We also collect demographic information about the participants including their numeracy and educational background.

Results As might be expected, the results of our first pilot experiment showed that across all topics people perceived estimates about which uncertainty was communicated as more uncertain than when no uncertainty was communicated. This effect was stronger for verbal uncertainty communication than when a numerical range was presented.

In addition, people perceived estimates about which uncertainty was communicated as less reliable and trustworthy, but mostly so for verbal uncertainty communication – the effects for numerical uncertainty communication were small.

Interestingly, the communication of uncertainty through a numerical range created no decline in trust in the source of the numbers. This indicates that people distinguish between the numbers themselves and the source in their judgments: whereas the numbers were seen as less trustworthy, in the case of numerical uncertainty communication the trustworthiness of the source was unaffected.

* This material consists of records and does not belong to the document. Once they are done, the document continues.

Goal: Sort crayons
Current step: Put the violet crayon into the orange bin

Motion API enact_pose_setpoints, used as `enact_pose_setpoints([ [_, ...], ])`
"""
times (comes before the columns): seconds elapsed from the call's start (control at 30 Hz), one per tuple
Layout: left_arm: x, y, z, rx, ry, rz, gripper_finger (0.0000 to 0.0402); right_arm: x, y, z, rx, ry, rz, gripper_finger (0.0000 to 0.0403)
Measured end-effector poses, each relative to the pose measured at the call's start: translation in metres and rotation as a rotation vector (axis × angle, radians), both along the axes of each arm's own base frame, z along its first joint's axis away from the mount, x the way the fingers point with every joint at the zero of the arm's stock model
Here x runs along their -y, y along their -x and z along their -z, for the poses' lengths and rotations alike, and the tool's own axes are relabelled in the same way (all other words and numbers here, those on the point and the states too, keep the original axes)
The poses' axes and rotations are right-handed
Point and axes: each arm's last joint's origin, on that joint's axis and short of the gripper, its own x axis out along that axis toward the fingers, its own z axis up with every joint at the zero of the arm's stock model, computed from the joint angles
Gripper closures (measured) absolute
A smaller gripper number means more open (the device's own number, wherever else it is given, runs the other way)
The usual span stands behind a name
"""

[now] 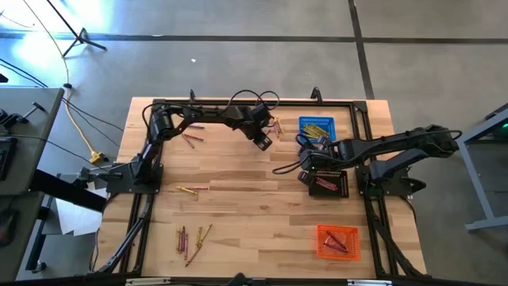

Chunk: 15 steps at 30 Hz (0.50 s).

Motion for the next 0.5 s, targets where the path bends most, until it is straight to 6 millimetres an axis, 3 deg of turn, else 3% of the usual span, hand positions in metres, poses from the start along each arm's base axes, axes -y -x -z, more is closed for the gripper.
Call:
enact_pose_setpoints([
  [0.3, 0.0043, -0.003, 0.0043, -0.06, -0.032, -0.01, 0.0332, 0.0, -0.0001, 0.0, 0.001, 0.0, 0.0, 0.0325],
  [0.5, 0.007, -0.003, 0.0029, -0.072, -0.048, 0.023, 0.039, 0.0, -0.0001, 0.0, 0.001, 0.0, 0.0, 0.0325],
])
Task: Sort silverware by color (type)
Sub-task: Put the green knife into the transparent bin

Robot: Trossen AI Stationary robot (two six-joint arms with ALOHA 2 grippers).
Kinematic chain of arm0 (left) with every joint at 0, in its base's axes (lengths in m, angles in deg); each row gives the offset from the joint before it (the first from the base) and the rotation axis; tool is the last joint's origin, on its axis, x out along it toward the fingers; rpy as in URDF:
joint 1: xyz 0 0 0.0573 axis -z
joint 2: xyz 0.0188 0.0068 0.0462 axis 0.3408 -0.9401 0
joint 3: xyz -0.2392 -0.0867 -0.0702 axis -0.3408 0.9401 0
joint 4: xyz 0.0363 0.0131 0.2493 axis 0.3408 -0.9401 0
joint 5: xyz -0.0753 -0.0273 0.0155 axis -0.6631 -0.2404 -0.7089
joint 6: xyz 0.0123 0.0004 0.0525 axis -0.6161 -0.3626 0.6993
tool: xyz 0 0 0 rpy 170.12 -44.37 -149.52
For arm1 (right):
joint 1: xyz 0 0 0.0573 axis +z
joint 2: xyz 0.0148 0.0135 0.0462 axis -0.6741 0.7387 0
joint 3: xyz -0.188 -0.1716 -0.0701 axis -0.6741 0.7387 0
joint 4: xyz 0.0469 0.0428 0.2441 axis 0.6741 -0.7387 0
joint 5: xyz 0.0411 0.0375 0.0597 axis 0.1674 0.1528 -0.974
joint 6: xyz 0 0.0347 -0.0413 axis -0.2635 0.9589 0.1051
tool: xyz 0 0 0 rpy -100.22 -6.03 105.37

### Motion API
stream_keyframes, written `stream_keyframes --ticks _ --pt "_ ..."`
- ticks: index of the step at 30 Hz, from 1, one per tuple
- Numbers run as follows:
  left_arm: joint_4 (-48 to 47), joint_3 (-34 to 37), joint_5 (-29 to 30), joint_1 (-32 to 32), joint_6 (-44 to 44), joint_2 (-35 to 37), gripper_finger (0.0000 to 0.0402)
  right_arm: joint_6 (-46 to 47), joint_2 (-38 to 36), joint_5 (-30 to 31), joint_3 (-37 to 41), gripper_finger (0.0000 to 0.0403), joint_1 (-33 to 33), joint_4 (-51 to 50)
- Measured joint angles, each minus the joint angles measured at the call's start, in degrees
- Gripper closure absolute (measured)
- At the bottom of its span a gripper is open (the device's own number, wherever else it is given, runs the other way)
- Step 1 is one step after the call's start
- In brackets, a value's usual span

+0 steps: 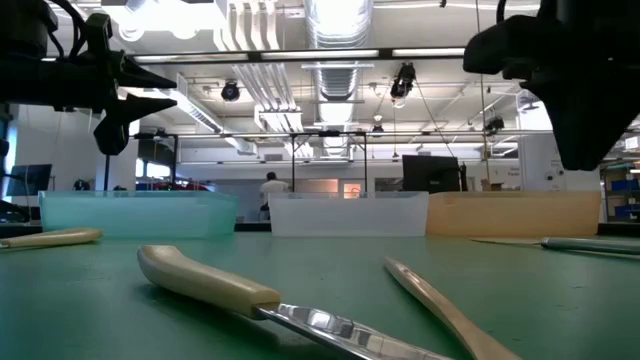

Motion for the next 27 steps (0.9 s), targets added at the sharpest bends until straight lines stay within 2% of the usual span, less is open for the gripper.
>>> stream_keyframes --ticks 7,11,17,27 --pt "-0.01 0.00 0.00 -0.01 0.00 0.00 0.0293 1.60 -0.01 -4.45 2.61 0.0235 1.06 2.28" --pt "0.00 0.00 0.00 0.01 0.00 0.00 0.0293 2.13 -0.01 -6.27 5.37 0.0200 1.98 6.31" --pt "0.00 0.00 0.00 -0.01 0.00 0.00 0.0293 1.70 -0.01 -6.34 11.09 0.0204 2.58 15.09" --pt "0.00 0.00 0.02 -0.01 0.00 0.00 0.0293 1.39 -0.29 -5.86 17.46 0.0237 2.88 20.85"
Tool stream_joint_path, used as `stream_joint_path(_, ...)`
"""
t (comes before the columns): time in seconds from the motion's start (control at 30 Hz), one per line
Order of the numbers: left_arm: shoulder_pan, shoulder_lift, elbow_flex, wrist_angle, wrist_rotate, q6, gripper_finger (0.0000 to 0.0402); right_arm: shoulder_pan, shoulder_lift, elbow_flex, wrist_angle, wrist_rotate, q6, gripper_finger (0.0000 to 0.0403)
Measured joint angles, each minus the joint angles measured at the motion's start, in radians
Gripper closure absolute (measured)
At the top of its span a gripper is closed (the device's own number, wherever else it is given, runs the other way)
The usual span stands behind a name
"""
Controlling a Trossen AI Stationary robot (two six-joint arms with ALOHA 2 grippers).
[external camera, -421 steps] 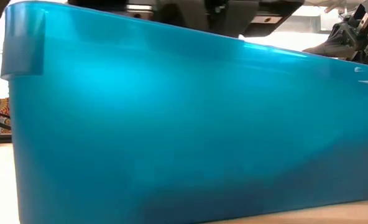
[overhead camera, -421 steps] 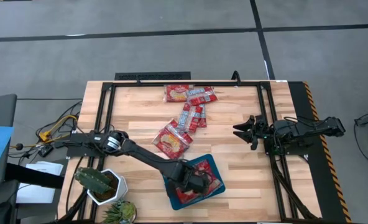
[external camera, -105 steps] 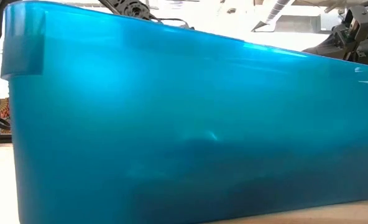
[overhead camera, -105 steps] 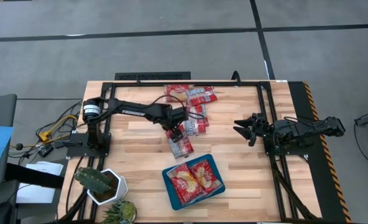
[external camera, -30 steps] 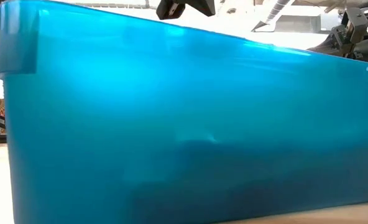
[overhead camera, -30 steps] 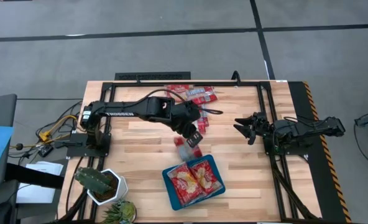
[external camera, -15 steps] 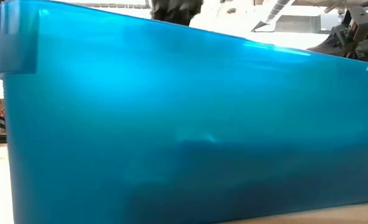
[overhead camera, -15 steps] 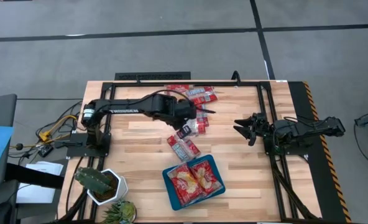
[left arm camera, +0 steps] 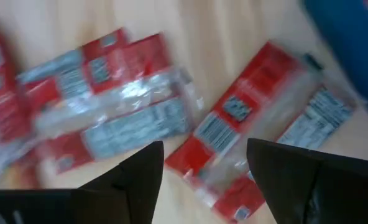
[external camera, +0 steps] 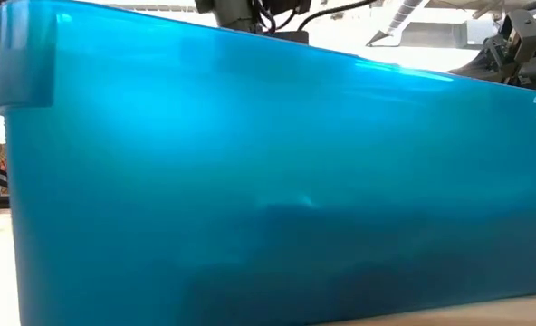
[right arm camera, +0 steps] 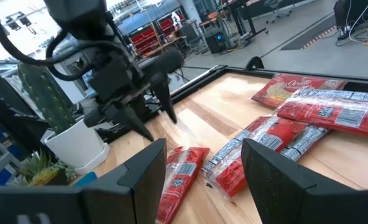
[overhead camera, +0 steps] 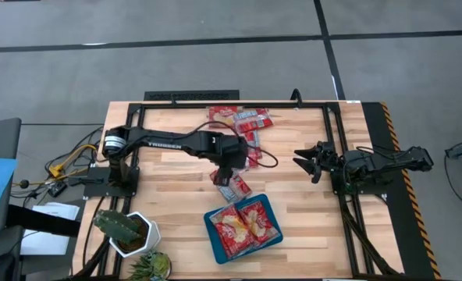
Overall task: Sort popcorn bags into baskets
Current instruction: Put the popcorn bag into the blue bin
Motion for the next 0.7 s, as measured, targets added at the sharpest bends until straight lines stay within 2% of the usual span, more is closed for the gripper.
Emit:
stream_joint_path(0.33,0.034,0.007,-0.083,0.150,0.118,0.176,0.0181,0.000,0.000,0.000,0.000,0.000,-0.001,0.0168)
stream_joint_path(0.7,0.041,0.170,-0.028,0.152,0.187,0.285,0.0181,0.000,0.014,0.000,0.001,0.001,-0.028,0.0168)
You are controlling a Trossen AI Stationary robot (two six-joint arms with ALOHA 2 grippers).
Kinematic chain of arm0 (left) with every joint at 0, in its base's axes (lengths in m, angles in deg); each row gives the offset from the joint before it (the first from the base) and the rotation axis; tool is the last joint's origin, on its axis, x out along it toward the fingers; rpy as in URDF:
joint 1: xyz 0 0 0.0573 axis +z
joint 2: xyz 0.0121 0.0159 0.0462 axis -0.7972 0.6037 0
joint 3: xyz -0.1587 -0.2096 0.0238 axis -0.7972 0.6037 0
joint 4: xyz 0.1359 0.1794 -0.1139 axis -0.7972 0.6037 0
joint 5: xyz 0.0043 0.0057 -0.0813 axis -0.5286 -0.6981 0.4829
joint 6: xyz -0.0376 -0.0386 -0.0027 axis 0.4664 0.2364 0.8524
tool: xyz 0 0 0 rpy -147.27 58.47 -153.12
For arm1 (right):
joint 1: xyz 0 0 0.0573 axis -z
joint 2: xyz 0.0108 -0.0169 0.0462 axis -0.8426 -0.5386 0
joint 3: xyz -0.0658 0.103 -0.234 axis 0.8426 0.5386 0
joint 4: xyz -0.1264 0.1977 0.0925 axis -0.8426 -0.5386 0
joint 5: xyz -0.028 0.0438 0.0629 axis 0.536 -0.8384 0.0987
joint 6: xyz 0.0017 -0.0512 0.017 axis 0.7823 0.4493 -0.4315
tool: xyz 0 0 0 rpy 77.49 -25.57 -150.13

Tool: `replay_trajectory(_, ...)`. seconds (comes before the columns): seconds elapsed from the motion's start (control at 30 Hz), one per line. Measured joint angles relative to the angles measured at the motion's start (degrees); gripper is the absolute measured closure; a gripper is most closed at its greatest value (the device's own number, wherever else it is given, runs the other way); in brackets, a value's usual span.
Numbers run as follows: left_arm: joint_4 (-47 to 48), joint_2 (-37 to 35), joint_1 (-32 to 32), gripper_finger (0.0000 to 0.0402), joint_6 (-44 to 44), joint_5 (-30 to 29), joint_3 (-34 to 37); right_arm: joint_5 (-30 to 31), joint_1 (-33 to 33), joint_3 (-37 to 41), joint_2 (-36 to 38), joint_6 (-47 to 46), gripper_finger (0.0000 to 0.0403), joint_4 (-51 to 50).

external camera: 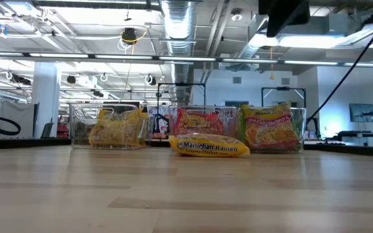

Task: Sort Maruchan noodles
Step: Put the orange noodle pack into the middle transparent bin

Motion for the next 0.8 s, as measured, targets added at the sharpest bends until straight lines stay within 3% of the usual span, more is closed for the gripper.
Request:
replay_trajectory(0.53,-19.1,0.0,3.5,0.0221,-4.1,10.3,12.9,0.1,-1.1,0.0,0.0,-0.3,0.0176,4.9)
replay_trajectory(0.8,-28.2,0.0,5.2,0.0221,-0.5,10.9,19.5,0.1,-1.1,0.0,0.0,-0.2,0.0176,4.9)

There were no significant moderating factors in terms of demographics or numeracy.

Conclusions Our initial pilot study results provide a first indication that communicating uncertainty does affect people’s interpretation of numbers and of the organisation or source behind it. We plan further experiments imminently testing the influence of the magnitude of uncertainty, more variations of numerical and verbal forms of communication and then also graphical formats.

After those experiments, we plan further testing in real-world settings (eg. online news websites, with patients) and with different audiences to test the generalisability of the conclusions.